BI 2010 – the state of play

By Jon Collins

Information continues to grow, and yet the challenges we face in managing information
remain the same. With this in mind, we consider how organisations are moving forward
with their strategies to get value from information based on the results of two IT
Professional surveys conducted three years apart, in March 2007 and May 2010.


Data challenges remain prevalent across organisations of all sizes

Information volumes continue to grow. Against this background, user complaints around information
fragmentation, consistency and availability remain – if anything, users are becoming more vocal
about these issues. While the majority of organisations agree with the benefits of delivering
information broadly across the organisation, a decreasing number believe that they have this

The need for a BI strategy is still recognised, even if traditional tools are on the wane

Interestingly, increasing numbers of mid-sized and smaller organisations confirm the need for an
overall business intelligence strategy. While the use of traditional BI tools has increased slightly, the
growth rate itself has decreased – dropping from 45% to 31% in the case of data
warehousing/analytics within mainstream DBMSs, for example.

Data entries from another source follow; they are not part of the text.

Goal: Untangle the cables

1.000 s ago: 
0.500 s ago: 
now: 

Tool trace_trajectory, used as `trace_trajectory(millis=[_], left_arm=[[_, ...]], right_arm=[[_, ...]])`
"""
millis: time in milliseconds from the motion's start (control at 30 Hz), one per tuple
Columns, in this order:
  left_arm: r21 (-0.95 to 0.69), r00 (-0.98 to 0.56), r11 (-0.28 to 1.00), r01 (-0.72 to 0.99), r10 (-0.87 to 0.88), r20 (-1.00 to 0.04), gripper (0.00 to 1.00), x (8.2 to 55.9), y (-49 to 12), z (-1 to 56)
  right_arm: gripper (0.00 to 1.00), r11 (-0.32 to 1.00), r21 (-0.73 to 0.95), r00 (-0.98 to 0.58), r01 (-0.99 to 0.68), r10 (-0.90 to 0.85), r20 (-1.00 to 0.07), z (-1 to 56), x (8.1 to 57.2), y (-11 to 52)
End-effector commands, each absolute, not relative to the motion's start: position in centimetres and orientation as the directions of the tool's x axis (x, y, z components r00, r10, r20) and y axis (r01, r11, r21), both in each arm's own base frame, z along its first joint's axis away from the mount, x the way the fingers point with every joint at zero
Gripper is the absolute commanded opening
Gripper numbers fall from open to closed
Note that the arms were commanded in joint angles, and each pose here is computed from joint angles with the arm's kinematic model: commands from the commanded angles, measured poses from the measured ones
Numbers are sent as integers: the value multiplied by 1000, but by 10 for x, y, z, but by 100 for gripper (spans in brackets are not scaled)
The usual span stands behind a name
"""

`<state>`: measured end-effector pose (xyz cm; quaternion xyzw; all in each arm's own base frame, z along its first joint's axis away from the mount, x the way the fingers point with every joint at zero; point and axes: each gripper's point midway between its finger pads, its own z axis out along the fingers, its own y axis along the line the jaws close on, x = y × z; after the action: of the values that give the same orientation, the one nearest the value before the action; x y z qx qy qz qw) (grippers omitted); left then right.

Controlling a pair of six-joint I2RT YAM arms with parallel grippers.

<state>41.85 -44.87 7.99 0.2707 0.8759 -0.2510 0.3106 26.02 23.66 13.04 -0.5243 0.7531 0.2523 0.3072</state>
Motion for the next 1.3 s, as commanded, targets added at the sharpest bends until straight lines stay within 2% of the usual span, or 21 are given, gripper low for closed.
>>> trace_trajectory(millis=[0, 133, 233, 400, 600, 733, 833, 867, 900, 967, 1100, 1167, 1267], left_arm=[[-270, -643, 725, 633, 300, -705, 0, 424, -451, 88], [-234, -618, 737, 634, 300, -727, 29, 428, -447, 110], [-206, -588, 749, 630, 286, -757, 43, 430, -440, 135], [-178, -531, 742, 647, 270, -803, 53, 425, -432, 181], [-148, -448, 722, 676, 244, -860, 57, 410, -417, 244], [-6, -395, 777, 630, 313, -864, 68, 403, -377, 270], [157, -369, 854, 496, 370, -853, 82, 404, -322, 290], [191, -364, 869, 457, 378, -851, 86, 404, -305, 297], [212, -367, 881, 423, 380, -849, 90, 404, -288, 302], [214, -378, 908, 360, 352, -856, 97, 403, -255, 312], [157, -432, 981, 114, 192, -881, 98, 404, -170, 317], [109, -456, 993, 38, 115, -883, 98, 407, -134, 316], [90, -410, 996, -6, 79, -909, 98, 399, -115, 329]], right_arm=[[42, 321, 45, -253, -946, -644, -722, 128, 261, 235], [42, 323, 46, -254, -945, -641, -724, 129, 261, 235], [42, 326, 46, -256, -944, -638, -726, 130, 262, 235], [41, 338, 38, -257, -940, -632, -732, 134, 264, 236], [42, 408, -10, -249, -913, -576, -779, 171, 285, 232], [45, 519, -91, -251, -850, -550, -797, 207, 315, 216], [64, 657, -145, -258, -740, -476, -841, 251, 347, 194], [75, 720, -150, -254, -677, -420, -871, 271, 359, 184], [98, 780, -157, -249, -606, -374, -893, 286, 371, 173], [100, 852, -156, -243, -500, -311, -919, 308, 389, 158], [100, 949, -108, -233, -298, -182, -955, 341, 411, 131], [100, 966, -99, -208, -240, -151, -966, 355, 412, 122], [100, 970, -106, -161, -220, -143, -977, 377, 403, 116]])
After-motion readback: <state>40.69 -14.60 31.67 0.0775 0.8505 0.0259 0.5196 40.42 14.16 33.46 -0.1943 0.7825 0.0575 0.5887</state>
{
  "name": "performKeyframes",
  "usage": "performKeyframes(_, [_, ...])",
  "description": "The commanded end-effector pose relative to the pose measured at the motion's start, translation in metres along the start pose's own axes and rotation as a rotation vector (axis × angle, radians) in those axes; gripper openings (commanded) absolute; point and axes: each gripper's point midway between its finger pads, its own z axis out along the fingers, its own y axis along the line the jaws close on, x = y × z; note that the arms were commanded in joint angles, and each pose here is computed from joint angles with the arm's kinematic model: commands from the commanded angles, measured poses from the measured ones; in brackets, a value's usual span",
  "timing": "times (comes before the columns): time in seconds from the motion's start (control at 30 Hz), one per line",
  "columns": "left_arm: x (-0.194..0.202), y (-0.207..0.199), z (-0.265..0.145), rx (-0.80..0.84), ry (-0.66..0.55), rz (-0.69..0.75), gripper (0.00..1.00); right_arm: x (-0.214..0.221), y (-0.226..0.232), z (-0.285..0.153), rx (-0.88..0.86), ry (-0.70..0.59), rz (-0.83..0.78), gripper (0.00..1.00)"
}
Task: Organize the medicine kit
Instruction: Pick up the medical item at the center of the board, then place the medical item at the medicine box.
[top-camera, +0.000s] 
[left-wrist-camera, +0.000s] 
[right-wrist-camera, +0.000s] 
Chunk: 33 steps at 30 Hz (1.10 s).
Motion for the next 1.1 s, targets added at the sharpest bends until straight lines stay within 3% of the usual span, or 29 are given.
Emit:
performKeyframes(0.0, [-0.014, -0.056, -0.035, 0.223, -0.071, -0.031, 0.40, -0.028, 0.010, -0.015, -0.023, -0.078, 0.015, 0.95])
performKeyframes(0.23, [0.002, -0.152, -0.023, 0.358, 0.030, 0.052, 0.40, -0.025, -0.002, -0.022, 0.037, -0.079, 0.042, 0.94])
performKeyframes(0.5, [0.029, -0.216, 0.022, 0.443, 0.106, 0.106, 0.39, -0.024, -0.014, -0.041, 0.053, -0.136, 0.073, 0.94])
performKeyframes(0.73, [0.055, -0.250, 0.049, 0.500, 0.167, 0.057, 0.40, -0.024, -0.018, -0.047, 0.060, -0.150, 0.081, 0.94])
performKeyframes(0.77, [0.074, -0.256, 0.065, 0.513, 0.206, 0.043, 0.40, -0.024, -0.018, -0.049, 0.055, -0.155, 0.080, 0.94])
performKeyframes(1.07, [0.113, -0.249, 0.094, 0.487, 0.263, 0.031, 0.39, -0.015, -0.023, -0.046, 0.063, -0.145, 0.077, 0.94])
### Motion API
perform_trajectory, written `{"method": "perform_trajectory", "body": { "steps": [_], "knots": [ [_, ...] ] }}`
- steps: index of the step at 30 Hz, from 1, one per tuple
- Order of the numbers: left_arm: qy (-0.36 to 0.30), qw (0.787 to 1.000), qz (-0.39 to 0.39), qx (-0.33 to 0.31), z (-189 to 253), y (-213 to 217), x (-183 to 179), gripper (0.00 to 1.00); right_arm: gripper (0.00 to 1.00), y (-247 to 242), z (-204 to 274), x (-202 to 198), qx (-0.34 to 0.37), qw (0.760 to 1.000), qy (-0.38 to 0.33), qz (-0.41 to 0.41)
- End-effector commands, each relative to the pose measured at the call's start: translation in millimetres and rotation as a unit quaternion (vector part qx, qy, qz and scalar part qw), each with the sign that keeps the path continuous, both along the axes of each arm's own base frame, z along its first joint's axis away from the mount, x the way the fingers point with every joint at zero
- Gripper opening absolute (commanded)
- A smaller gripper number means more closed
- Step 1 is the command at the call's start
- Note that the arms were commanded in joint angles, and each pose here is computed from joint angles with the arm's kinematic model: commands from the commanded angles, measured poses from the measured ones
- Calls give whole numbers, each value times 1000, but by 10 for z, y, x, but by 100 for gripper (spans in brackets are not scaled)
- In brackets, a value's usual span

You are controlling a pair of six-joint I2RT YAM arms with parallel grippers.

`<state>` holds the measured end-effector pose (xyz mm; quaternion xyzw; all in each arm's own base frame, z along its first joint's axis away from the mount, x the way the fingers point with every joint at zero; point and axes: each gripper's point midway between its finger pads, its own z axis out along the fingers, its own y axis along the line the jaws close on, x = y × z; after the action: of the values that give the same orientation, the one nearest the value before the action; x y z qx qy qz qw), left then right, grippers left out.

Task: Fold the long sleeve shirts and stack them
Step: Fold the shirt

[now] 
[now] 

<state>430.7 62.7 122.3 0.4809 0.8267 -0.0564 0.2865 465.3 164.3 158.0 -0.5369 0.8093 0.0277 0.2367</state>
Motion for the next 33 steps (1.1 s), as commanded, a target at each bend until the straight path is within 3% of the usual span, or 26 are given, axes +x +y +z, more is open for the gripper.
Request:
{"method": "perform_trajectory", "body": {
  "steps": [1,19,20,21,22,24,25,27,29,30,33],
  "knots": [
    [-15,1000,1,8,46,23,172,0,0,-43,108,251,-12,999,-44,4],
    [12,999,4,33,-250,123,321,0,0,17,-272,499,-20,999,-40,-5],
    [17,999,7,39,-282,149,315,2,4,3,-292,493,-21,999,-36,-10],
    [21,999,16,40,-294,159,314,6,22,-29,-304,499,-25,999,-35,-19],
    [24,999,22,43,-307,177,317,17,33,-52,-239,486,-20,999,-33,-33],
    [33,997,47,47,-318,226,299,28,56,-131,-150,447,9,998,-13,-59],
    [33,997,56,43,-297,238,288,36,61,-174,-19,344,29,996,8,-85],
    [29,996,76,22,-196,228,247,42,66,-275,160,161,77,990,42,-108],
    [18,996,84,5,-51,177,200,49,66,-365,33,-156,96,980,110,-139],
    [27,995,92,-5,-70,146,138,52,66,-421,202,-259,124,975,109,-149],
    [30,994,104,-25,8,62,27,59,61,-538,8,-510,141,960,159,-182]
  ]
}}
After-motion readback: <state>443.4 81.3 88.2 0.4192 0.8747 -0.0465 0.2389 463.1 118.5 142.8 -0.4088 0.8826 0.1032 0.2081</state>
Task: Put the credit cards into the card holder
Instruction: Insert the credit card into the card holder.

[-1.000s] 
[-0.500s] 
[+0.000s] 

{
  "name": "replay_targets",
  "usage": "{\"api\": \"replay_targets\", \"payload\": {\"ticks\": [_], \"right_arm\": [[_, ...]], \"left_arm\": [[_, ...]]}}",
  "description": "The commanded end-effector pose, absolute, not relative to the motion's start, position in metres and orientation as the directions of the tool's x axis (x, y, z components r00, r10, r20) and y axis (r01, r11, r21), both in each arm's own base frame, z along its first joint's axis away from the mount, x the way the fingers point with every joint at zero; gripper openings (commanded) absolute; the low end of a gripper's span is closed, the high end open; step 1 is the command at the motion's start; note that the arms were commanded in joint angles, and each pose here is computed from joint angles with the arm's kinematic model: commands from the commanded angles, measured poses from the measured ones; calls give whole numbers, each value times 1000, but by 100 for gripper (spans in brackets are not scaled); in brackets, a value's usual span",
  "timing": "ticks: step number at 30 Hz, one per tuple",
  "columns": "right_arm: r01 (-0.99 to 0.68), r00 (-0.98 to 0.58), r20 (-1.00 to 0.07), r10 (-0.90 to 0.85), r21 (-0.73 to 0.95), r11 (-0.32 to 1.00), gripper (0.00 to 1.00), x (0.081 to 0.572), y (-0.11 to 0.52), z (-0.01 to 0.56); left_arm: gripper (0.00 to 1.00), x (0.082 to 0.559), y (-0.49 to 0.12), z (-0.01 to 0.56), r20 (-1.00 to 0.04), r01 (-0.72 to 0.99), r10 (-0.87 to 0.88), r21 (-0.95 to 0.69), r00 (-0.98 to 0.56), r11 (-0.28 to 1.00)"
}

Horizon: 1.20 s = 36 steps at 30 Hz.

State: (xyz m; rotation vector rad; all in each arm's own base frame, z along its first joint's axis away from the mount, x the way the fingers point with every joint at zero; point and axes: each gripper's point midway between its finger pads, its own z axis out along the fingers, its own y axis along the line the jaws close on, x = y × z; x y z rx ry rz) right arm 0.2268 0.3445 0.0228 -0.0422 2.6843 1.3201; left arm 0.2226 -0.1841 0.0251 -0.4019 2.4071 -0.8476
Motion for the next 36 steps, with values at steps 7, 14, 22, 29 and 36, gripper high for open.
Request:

Challenges around BI deployments go some way to explaining this shortfall

Experience of BI principles and practice has increased over the past three years (despite there
being little credit given to vendors’ ambiguous or confused marketing speak). So, we can have
some confidence in the challenges prioritised by respondents, not least of which include difficulties
in defining requirements, and the fact that existing systems are too piecemeal to form a solid
enough foundation for good BI.

Information is still seen as a competitive enabler, but it needs to be delivered right

There is general agreement from respondents that information is a competitive enabler, even if this
number has fallen slightly. However, the way in which BI needs to be delivered is different to how it
is currently in place – the preference is for a properly designed and coordinated BI infrastructure
blending appropriate capabilities from different vendors.

Increasing focus is on delivery mechanisms for BI, rather than back-end tools

While traditional BI has focused more on repositories and analytical systems, the main growth areas
are more about delivery mechanisms such as portals and reporting tools, workflow and rules
engines. The important take-away is that for BI to be done right, organisations need to focus
definition efforts around both back-end systems and information delivery, to avoid delivering partial
solutions which offer little incremental benefit.